First-time visitors to Southampton can get to know the city through one of the many guided tours offered to tourists. Walking tours are offered free by the Southampton Tourist Guides Association and can be conducted in French, Spanish, and German. You can also map out your own itinerary for a taxi tour. If you want to enjoy the city's rich marine environment, you can also take a short cruise or water tour.

Southampton also has a bustling nightlife, combining history with contemporary culture in its many historic pubs, bars, and music venues. A good place to start is Leisure World, a multipurpose entertainment centre offering two dance floors, six bars, and four large video projectors. It also contains a sports bar, night clubs and the Grosvenor Casino.

Tourist Attractions

Southampton is the greenest city in southern England, thanks to its many beautiful parks. Seven of them are located close to the Old Town and hold much historical value as they once served as grazing lands for early Southampton inhabitants. The most striking of these is The Common, a 326-acre stretch of flowery landscape just a short walk from the city centre. The common also features a Victorian lake, an abandoned racecourse, and Britain's deepest artesian well.
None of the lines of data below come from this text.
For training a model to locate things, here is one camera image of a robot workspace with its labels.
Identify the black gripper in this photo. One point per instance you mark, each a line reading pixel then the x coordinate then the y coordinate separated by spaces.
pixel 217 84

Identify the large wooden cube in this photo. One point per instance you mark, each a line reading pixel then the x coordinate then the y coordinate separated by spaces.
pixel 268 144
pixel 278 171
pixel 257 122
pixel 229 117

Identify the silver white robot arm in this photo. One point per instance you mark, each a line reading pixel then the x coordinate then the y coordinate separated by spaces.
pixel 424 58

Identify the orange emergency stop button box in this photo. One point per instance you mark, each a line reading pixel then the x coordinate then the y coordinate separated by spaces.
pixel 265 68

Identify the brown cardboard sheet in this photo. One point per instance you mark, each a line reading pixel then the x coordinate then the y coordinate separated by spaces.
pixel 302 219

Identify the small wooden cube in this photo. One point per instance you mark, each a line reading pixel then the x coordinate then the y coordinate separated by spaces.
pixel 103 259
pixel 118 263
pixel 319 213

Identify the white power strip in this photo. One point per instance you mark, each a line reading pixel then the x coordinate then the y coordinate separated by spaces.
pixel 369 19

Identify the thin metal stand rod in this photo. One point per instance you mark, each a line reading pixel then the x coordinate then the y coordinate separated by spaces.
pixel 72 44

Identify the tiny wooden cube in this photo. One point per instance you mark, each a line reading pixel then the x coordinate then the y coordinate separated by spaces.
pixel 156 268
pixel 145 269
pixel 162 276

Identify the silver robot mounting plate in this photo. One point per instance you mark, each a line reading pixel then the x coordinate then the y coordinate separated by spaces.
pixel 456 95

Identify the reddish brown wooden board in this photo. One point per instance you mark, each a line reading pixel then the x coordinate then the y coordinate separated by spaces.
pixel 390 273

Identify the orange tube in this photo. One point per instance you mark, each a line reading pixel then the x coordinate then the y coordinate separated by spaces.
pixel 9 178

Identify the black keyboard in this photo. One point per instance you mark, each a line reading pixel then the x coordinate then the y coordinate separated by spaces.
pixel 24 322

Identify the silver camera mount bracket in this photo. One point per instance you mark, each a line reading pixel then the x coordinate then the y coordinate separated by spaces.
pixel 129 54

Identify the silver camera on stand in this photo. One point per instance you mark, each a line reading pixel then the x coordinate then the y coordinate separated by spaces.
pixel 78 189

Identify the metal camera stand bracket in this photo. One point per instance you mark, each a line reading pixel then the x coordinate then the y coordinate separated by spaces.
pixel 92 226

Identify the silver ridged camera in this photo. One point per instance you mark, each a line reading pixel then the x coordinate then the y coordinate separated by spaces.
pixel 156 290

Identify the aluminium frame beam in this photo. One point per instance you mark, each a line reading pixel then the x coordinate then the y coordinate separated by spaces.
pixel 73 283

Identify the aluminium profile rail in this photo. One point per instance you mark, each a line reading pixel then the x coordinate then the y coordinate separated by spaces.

Southampton is also home to many impressive art galleries and museums celebrating the city's rich cultural heritage. Art and history buffs will certainly enjoy the City Art Gallery, with its extensive collection of over 3,500 paintings dating back to the Italian Renaissance and French Impressionism, as well as more contemporary British pieces from the 20th century. Also worth seeing is the 800-year-old Bargate monument, which has recently been transformed into a contemporary art gallery. Admission is free, although the gallery is closed in between exhibits for setting up new displays.